Sunday, May 12, 2019

No Resistance

This afternoon I went to work out on the weight machines at the Y and on the way home I stopped at the garden center for seed potatoes, onion and garlic sets.  Well...  I also got shallots and six pots of herbs.  I couldn't leave without them.  There they were, smelling so good, and there were only two pots of thyme left and what if they didn't restock?  So now I have regular and lemon thyme, rosemary, 2 sweet basil, and flat-leaf parsley.  I'll plant them around the edges of the already composted bales, I think.  I'll figure it out.


DS brought LC Newt and OJ Doodlebug (my names for them) over to wish me Happy Mother's Day this morning.  They made me cards, which I love.  We watered the bales and filled the birdfeeders, then they discovered the joy of climbing to the highest point of the backyard hill and running down, again and again.  It was a lovely way to spend a morning.  DIL1 had to work all weekend because it's graduation at the college where she works.  No fun.

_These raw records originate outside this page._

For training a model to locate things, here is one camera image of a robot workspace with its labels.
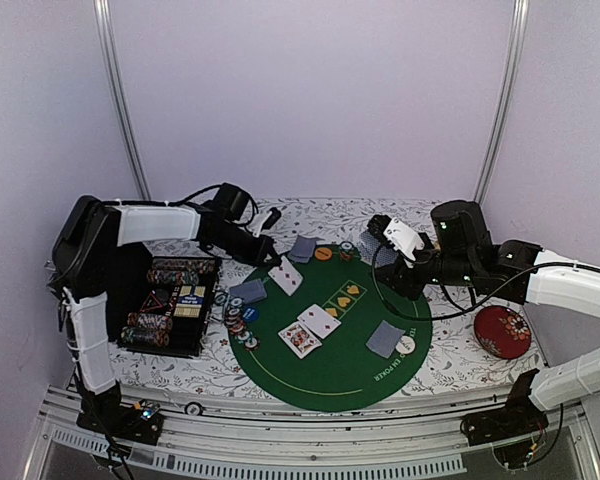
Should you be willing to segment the dealt blue card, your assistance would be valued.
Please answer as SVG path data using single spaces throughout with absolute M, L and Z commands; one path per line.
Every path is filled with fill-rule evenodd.
M 388 359 L 405 331 L 383 320 L 366 342 L 366 347 L 376 355 Z
M 240 298 L 244 304 L 252 304 L 268 297 L 264 282 L 261 279 L 249 280 L 229 288 L 231 298 Z
M 305 237 L 298 235 L 292 248 L 286 254 L 287 258 L 296 263 L 308 263 L 314 255 L 317 240 L 317 237 Z

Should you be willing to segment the orange big blind button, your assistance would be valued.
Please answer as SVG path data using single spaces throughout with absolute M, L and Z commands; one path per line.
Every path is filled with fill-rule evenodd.
M 319 261 L 329 261 L 333 257 L 333 251 L 328 247 L 318 247 L 315 249 L 314 257 Z

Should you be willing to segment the blue small blind button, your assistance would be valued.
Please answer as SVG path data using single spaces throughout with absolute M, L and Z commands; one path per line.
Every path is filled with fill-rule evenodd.
M 247 324 L 257 321 L 259 316 L 259 310 L 253 306 L 246 306 L 243 309 L 242 319 Z

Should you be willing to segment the blue playing card deck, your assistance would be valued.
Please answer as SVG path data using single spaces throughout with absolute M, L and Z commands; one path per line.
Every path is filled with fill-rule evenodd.
M 382 246 L 381 243 L 368 231 L 363 231 L 359 236 L 358 251 L 361 260 L 368 264 L 372 263 L 374 253 L 379 249 L 376 255 L 375 266 L 383 267 L 392 264 L 398 257 L 396 251 L 389 247 Z

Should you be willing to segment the white dealer button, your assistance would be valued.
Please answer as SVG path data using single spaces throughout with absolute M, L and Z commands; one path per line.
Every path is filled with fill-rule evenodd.
M 416 350 L 416 342 L 410 336 L 402 336 L 396 344 L 395 350 L 401 355 L 410 355 Z

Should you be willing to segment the stack of poker chips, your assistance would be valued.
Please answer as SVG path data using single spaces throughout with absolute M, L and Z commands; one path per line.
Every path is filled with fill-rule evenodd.
M 342 261 L 351 261 L 354 258 L 355 251 L 355 246 L 349 241 L 343 241 L 339 245 L 339 257 Z
M 222 308 L 222 321 L 230 337 L 247 351 L 255 351 L 261 345 L 261 340 L 251 329 L 254 323 L 245 323 L 242 319 L 244 304 L 240 298 L 231 298 L 228 292 L 219 292 L 214 297 L 214 304 Z

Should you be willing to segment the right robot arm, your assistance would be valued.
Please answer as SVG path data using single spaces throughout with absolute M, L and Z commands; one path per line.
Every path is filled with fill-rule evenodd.
M 468 287 L 483 302 L 498 298 L 519 305 L 560 307 L 600 319 L 600 267 L 569 259 L 540 245 L 508 240 L 495 244 L 480 205 L 453 200 L 430 213 L 436 237 L 406 223 L 375 215 L 367 224 L 381 247 L 396 260 L 373 266 L 375 286 L 386 285 L 401 297 L 417 300 L 425 286 Z M 600 391 L 600 347 L 574 360 L 521 375 L 497 415 L 497 427 L 517 436 L 537 411 Z

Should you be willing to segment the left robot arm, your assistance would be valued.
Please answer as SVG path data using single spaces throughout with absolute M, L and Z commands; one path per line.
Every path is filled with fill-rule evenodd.
M 106 307 L 109 277 L 119 251 L 161 240 L 195 241 L 216 247 L 239 263 L 281 263 L 274 241 L 247 231 L 241 218 L 253 198 L 240 187 L 213 186 L 214 197 L 196 204 L 191 196 L 173 202 L 78 199 L 52 249 L 48 286 L 59 301 L 67 343 L 76 364 L 83 412 L 108 434 L 128 426 L 119 382 L 109 356 Z

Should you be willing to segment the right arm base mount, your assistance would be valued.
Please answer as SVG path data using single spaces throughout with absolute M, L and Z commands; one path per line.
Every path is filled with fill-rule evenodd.
M 460 432 L 467 438 L 470 446 L 526 434 L 543 436 L 549 425 L 547 416 L 530 400 L 531 383 L 538 373 L 538 369 L 533 369 L 521 374 L 513 384 L 503 406 L 470 413 L 462 418 Z M 494 455 L 503 467 L 514 470 L 526 467 L 533 459 L 537 447 L 537 440 L 528 440 L 521 446 L 497 447 Z

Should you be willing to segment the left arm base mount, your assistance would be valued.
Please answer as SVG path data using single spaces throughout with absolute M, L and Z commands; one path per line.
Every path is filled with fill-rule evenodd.
M 113 439 L 156 446 L 162 433 L 164 416 L 156 403 L 145 400 L 125 406 L 120 385 L 95 394 L 79 385 L 81 409 L 77 425 Z

All sorts of things are coming up.  Look at these fern fronds.  I love these purple ones with their curled tops like an old-time bishop's crozier,





this fern has bright green fronds that come up like spears and then unfurl,







and on this kind of fern the fronds are curled like a little fist in the center of last year's fronds.  I don't remember the varieties of fern for any of them.  I might have them listed in a notebook I used to keep but probably not.





The peonies are making an appearance






 
and the rhubarb is ready to be picked and made into something yummy.  I see rhubarb-orange quick bread in my future.

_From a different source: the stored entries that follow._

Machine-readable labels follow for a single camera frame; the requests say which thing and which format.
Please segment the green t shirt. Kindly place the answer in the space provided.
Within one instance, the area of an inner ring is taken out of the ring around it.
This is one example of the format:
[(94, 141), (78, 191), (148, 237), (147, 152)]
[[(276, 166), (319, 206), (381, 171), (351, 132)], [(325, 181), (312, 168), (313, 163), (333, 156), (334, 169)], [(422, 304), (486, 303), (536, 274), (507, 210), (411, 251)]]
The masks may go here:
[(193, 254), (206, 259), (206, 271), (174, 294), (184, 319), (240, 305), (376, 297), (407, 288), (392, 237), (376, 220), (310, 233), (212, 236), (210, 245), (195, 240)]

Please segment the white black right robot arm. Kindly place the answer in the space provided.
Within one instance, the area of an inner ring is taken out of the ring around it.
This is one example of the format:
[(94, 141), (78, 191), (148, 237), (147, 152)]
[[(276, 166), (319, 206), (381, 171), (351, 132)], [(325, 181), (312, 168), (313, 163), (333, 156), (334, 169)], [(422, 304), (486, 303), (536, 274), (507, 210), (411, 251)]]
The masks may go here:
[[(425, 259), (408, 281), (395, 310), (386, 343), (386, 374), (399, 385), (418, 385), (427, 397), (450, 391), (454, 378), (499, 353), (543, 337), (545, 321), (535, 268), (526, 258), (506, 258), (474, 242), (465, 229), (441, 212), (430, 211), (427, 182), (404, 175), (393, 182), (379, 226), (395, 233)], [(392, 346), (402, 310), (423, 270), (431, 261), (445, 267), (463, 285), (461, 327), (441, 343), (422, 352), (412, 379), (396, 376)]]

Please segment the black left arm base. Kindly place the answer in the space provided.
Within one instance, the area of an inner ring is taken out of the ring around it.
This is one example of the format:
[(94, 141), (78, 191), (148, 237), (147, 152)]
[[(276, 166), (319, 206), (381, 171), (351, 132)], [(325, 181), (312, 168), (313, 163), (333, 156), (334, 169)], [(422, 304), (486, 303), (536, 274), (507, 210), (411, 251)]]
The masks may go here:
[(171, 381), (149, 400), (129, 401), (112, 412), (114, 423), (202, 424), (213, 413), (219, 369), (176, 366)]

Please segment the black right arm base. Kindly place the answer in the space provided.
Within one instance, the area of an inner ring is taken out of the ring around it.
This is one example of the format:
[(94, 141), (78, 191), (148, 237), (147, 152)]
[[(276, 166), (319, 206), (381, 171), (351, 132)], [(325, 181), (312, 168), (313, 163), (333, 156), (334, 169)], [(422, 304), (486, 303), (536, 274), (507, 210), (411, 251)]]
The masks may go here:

Oh, and when I got home from the Y and the garden center this little gray squirrel was making itself at home on top of the bales.  That has to stop.  Soon.  I don't know how but I'll think of something.

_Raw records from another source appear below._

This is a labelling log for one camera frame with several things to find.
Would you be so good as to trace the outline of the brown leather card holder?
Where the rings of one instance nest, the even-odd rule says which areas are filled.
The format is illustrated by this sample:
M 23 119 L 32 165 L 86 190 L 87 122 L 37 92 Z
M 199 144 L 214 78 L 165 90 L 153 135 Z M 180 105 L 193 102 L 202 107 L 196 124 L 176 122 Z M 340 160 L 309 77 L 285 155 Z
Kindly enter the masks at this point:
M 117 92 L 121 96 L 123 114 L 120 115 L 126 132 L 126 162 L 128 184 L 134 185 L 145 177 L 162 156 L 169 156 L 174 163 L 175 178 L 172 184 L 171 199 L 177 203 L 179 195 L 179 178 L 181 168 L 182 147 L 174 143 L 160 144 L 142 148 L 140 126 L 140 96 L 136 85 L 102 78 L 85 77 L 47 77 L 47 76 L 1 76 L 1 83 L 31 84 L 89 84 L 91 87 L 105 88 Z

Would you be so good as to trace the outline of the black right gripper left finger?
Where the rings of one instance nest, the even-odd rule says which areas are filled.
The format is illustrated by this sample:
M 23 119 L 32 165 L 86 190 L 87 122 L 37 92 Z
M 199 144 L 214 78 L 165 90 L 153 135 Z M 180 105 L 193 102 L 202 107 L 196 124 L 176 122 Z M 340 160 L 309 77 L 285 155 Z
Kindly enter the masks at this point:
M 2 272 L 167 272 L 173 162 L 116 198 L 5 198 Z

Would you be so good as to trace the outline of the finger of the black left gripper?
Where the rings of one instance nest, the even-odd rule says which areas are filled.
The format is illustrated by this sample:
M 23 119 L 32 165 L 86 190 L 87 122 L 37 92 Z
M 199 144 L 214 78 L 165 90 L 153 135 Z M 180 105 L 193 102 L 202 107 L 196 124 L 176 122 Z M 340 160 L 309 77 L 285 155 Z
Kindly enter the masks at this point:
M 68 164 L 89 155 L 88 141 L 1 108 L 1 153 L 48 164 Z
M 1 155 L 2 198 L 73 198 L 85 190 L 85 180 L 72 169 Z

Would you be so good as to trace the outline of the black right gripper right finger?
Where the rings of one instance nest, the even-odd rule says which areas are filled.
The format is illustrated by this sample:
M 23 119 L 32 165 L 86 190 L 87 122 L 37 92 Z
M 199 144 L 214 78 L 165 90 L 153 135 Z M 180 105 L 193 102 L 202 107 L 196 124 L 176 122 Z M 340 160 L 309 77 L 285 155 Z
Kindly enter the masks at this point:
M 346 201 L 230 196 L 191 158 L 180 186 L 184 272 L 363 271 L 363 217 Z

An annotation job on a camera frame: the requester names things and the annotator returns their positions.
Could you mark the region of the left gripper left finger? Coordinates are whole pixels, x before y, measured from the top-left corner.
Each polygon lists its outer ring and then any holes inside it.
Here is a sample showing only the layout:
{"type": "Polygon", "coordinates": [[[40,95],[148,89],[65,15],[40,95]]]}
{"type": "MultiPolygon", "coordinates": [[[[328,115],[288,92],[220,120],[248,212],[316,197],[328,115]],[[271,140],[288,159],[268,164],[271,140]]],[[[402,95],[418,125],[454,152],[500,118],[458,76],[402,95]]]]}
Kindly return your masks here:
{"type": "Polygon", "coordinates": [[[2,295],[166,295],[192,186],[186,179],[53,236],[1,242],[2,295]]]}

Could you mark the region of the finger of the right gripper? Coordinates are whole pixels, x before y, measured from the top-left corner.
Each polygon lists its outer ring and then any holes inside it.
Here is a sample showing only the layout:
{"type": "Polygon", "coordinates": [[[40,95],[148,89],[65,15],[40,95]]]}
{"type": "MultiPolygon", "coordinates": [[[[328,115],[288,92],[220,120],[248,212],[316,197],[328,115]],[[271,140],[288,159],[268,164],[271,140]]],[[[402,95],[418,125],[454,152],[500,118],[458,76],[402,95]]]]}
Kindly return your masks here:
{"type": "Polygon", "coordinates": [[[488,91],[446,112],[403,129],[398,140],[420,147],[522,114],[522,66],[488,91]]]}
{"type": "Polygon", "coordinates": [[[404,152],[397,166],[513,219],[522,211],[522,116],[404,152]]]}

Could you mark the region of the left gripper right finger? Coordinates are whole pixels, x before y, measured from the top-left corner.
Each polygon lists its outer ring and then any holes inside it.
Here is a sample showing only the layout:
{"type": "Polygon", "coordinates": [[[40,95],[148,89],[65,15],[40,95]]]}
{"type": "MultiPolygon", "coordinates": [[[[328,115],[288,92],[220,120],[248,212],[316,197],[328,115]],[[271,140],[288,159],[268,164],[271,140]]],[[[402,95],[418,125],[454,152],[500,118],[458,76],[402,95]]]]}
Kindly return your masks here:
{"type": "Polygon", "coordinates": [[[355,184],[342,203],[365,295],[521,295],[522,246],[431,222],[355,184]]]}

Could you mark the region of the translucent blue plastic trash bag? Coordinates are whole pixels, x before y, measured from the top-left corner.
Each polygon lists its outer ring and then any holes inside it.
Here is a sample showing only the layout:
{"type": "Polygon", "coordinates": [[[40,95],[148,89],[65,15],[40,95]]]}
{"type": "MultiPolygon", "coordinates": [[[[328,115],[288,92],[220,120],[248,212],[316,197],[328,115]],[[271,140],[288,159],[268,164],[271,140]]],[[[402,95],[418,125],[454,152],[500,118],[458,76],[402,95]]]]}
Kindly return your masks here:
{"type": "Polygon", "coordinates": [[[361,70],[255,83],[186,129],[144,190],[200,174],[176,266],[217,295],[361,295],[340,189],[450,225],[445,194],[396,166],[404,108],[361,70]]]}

12 May--Mary Stevenson Cassatt, Breakfast in Bed.  Melissa snuggled up against me, her small body radiated heat like a little furnace.  It felt good on this chilly spring morning.  Her brown curls fluttered against my cheek, moving with my breath.  She suckled at my breast making soft gulping sounds and patted me with her hand.  Nursing had not come easy to either of us but now that we'd figured it out it felt like the most natural of things.  I heard Dale rattling around in the kitchen making coffee and hoped he'd bring me some so I could have breakfast in bed too.

I hope you all had Happy Mother's Days.  I sure did.  The sun even shone and I was a good girl and went to work out.  *pats self on back*  Tomorrow I plant potatoes, onions, garlic, and shallots.  Eeee!  Planting!  I can't wait.
--Barbara

1 comment:

Aunt B said...

Farm report!! So many things growing -- and many more to come. All the tiny fern sprouts and then that beautiful rhubarb plant just shouts "look at me." And who could not admire that bright green offering. Do not let the squirrels destroy all the wonderful stuff already out there and the future harvest! Know you'll think of something to thwart them.